Indian women imitating or treading the path of western feminism makes no sense. The Indian experience is not the same as the christowestern experience, just as the Chinese or African or other people's experience is different yet again. Therefore, to then state that Indian women should make the same journey as christowest has made - merely so that they can then come to the same stage where western women are now - is to propose the ridiculous. Why do they think Indians are meant to arrive at the same outcomes? Our history is different, our path leads us elsewhere. Our future is not the same as the modernity of the west; no sense in artificially trying to induce a situation through which we end up at the same point as the west, as if that is all that the future can hold for humanity.

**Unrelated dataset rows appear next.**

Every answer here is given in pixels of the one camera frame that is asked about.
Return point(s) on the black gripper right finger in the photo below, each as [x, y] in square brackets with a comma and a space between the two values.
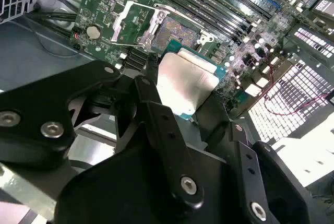
[244, 179]

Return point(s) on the silver CPU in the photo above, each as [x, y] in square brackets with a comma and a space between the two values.
[185, 83]

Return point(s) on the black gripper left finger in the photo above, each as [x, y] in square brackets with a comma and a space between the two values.
[31, 98]

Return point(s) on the metal socket cover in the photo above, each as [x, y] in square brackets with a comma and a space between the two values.
[120, 21]

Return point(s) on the thin metal locking lever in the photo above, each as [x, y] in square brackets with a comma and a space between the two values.
[167, 8]

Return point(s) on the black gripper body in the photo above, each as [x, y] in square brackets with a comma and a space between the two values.
[117, 195]

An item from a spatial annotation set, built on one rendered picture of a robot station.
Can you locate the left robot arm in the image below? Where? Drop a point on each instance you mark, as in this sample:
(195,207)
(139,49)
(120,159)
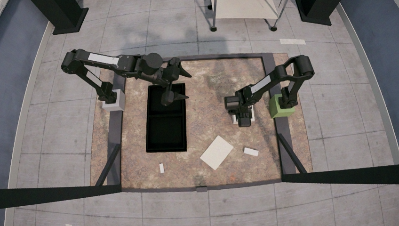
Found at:
(139,66)

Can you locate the white sheet of paper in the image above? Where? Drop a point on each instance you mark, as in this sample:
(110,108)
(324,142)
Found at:
(216,152)

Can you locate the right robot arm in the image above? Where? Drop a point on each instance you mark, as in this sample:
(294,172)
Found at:
(303,71)

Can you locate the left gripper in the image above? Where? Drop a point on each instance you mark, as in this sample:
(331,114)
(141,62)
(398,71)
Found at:
(168,97)

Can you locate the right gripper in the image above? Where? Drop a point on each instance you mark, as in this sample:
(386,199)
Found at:
(244,120)

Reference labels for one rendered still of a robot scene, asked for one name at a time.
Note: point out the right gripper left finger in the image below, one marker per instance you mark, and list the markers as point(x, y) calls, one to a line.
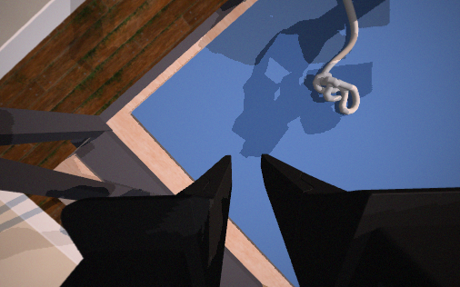
point(195, 223)

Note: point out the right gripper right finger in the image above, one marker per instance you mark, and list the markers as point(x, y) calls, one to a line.
point(326, 228)

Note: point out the blue work mat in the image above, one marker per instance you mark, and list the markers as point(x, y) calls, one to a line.
point(250, 92)

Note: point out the white rope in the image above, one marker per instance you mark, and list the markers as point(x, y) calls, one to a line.
point(334, 85)

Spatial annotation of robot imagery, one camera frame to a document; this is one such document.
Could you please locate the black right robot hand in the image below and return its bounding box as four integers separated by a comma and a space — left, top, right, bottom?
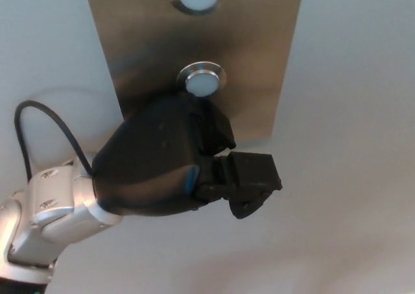
91, 91, 283, 220

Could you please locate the elevator down call button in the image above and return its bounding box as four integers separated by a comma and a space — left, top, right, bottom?
176, 61, 227, 98

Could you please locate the brushed steel elevator call panel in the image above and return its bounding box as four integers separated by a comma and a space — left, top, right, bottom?
82, 0, 305, 142

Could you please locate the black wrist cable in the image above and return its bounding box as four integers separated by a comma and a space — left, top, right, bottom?
14, 100, 95, 182

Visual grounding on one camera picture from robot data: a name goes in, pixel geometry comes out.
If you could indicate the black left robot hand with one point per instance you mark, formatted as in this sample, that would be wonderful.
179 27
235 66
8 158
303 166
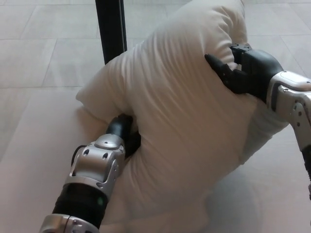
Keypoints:
120 127

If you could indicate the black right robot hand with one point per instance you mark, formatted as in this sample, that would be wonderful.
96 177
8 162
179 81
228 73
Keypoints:
255 70

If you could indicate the white square pillow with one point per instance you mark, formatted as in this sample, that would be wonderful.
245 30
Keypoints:
184 116

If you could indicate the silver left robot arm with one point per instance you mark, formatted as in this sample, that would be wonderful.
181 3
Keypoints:
90 174

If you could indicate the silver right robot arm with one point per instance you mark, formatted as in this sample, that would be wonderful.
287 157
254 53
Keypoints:
291 97

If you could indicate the black metal post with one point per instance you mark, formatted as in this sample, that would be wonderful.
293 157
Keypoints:
110 29

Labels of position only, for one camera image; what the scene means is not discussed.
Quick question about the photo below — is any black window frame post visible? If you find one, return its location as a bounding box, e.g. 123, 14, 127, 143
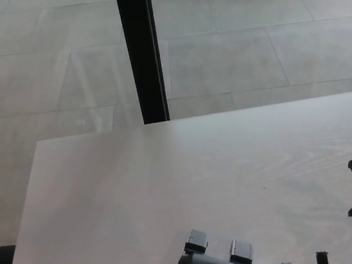
115, 0, 171, 126

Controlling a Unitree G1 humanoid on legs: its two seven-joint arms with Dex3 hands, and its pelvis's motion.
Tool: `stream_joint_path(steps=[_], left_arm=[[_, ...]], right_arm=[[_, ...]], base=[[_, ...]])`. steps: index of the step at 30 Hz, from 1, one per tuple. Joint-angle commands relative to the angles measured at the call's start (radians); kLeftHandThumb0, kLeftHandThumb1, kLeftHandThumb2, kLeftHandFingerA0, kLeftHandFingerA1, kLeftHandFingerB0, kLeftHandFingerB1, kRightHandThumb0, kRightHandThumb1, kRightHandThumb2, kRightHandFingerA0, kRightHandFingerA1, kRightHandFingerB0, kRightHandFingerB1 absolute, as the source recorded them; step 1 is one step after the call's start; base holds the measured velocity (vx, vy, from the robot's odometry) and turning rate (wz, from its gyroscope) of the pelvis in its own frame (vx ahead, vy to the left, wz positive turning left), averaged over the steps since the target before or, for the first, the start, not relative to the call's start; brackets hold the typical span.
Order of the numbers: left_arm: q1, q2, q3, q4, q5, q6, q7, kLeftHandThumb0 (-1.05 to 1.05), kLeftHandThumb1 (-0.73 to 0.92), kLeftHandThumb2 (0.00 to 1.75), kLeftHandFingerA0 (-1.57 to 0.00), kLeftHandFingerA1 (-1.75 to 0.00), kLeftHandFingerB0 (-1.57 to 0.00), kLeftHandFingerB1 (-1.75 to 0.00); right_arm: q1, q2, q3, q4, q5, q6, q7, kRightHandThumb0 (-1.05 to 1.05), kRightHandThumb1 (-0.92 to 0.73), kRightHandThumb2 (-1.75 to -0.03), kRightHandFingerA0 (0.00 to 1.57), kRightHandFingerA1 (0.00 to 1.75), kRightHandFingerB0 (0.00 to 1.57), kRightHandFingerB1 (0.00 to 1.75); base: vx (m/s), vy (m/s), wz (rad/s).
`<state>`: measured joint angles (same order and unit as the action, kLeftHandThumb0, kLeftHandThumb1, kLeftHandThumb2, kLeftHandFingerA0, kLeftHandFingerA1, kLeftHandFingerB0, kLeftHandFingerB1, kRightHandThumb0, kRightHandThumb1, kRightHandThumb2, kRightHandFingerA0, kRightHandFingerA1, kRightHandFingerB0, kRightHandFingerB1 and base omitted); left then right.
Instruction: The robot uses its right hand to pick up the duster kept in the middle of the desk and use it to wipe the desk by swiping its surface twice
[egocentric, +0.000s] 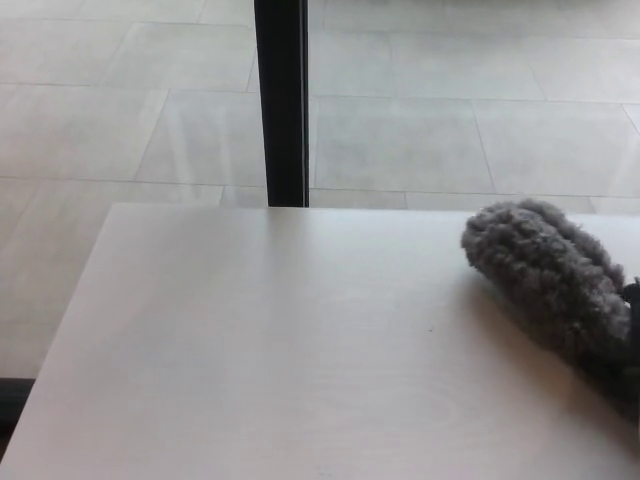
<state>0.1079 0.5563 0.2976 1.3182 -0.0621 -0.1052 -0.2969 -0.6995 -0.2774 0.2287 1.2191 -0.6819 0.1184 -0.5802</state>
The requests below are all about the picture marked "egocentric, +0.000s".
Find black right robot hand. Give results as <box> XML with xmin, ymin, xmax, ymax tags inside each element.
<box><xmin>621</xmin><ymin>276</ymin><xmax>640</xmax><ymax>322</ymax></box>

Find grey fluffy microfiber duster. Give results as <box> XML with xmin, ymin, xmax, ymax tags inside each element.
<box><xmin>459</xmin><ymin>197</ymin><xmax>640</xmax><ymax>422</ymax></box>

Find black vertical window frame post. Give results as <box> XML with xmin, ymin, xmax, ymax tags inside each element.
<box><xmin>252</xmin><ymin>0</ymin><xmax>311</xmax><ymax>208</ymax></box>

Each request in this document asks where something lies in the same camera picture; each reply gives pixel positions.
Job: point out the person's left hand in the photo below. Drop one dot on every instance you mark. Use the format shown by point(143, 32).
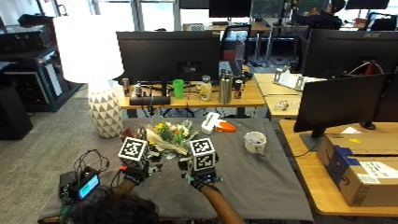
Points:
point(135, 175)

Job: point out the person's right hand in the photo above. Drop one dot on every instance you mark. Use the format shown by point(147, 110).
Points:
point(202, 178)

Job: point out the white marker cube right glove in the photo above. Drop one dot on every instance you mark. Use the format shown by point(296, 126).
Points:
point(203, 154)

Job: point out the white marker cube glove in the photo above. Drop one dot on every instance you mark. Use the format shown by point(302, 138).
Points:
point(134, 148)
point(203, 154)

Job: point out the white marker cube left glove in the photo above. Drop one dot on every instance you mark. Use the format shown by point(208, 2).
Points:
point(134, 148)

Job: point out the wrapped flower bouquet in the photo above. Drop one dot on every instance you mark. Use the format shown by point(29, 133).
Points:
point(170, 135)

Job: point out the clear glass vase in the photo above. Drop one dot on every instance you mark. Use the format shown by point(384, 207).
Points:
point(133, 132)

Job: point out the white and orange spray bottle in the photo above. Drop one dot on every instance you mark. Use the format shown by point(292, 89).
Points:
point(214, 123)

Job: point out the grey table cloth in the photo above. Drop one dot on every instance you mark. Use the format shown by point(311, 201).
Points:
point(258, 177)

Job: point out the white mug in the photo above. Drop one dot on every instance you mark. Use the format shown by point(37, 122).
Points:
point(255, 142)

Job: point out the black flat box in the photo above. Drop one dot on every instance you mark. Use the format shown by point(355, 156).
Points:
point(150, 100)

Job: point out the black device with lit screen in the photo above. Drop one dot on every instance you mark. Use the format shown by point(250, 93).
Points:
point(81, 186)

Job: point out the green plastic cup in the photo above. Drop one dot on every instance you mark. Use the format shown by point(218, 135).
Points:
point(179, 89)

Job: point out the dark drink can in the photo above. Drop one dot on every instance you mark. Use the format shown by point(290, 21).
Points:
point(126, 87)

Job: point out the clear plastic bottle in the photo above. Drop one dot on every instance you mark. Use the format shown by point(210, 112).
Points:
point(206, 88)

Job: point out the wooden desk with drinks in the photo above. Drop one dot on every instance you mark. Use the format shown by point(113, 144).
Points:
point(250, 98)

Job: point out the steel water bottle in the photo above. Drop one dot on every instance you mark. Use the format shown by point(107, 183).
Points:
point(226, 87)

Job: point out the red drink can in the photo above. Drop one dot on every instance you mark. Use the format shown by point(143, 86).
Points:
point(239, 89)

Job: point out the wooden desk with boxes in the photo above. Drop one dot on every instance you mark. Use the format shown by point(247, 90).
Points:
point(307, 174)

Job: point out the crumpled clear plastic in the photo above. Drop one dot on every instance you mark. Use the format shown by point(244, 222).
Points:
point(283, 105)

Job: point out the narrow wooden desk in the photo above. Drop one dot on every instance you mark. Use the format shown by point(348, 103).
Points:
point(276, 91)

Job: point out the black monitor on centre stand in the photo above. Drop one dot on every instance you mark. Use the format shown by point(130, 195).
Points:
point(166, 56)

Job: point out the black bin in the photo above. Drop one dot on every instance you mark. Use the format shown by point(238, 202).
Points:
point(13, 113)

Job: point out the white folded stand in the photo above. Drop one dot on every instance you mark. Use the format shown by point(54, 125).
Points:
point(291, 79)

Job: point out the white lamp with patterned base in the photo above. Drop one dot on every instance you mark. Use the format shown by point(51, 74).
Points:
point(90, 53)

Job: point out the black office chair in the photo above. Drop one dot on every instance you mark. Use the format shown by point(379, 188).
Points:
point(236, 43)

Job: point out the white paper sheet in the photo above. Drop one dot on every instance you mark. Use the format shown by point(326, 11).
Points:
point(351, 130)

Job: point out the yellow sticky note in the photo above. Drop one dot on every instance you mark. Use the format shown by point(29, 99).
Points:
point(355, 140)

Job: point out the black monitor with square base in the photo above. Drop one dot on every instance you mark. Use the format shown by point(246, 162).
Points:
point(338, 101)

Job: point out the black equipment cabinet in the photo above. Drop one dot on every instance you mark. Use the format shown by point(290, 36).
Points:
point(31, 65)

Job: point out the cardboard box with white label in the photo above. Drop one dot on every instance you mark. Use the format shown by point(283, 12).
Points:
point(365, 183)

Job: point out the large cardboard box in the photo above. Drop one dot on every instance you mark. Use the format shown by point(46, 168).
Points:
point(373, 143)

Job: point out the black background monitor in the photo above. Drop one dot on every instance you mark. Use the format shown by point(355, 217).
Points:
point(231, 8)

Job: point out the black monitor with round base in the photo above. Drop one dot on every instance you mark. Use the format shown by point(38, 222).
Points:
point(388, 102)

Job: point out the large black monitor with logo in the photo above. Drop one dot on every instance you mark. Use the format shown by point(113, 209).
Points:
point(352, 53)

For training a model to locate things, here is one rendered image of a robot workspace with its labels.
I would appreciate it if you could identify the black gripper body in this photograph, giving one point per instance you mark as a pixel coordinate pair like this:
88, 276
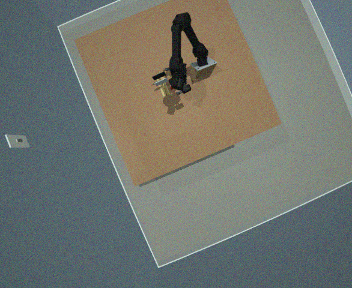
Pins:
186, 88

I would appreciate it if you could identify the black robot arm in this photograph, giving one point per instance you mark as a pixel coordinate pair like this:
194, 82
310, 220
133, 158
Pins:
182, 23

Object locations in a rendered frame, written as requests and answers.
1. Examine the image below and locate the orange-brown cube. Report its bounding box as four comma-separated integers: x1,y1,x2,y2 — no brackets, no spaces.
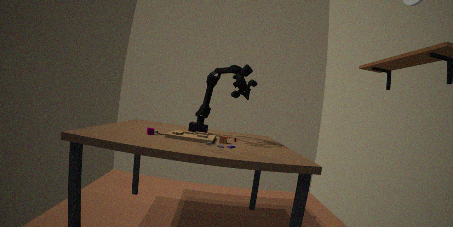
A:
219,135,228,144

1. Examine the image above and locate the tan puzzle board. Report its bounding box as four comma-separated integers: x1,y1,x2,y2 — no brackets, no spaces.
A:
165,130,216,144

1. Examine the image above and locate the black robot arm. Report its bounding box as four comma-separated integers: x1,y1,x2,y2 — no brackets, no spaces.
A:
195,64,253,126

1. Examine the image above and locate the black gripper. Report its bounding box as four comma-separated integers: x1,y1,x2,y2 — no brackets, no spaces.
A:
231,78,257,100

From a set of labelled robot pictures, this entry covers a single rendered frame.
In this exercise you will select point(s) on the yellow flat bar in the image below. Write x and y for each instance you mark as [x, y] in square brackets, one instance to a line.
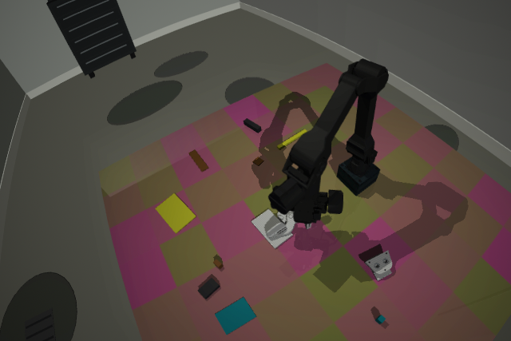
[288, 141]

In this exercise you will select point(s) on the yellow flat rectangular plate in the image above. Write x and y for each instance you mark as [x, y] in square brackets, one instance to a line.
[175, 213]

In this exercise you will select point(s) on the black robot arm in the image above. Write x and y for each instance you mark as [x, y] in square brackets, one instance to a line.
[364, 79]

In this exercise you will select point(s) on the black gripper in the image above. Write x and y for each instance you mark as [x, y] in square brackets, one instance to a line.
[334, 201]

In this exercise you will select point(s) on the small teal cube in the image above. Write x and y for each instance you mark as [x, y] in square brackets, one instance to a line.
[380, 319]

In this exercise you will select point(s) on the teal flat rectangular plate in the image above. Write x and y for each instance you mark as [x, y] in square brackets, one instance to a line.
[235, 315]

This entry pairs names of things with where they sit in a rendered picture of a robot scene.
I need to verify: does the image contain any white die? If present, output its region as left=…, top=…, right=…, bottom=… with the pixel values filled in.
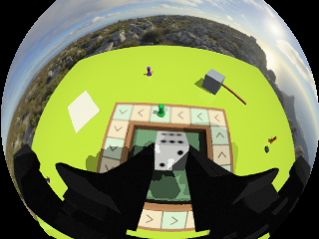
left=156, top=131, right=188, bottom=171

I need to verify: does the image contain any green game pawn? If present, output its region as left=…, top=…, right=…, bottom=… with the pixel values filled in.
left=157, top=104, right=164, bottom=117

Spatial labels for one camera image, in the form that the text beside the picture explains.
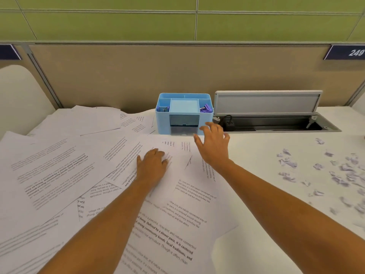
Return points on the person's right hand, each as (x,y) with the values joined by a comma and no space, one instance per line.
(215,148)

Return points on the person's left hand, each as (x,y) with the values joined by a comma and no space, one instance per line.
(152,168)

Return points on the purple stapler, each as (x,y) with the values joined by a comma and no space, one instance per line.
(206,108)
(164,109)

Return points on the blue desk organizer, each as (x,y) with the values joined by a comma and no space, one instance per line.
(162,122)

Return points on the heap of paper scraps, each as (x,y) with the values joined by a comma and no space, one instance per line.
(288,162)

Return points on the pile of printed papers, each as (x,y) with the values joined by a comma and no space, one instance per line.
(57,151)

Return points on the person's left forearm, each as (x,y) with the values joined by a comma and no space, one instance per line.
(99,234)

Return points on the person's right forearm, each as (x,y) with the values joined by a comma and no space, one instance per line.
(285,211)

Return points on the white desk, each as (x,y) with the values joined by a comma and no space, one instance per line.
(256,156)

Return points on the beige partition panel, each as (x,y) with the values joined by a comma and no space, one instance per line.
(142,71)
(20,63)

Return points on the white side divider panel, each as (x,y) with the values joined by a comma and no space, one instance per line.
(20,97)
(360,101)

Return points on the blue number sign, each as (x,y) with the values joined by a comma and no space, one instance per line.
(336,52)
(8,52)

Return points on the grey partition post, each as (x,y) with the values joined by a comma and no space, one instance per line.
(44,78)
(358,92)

Am quite incapable of contemplating the sort of utterly trivial mindsets that come up with such 'clever' suggestions. Do they actually even think through what they are saying before speaking their thoughts aloud? Do they know they are an embarrassment to themselves and that on the other end I, and doubtless many another, are undergoing fits of laughter at their expense? Am not complaining - I welcome their inanity, have ever been intensely entertained by the inconceivable depths of unintentional human hilarity. And what's more, I have long been in need of jesters, especially the kind that will work without pay. People playing the fool without knowing that they are doing so is just <i>so</i> fetching. Therefore, welcome.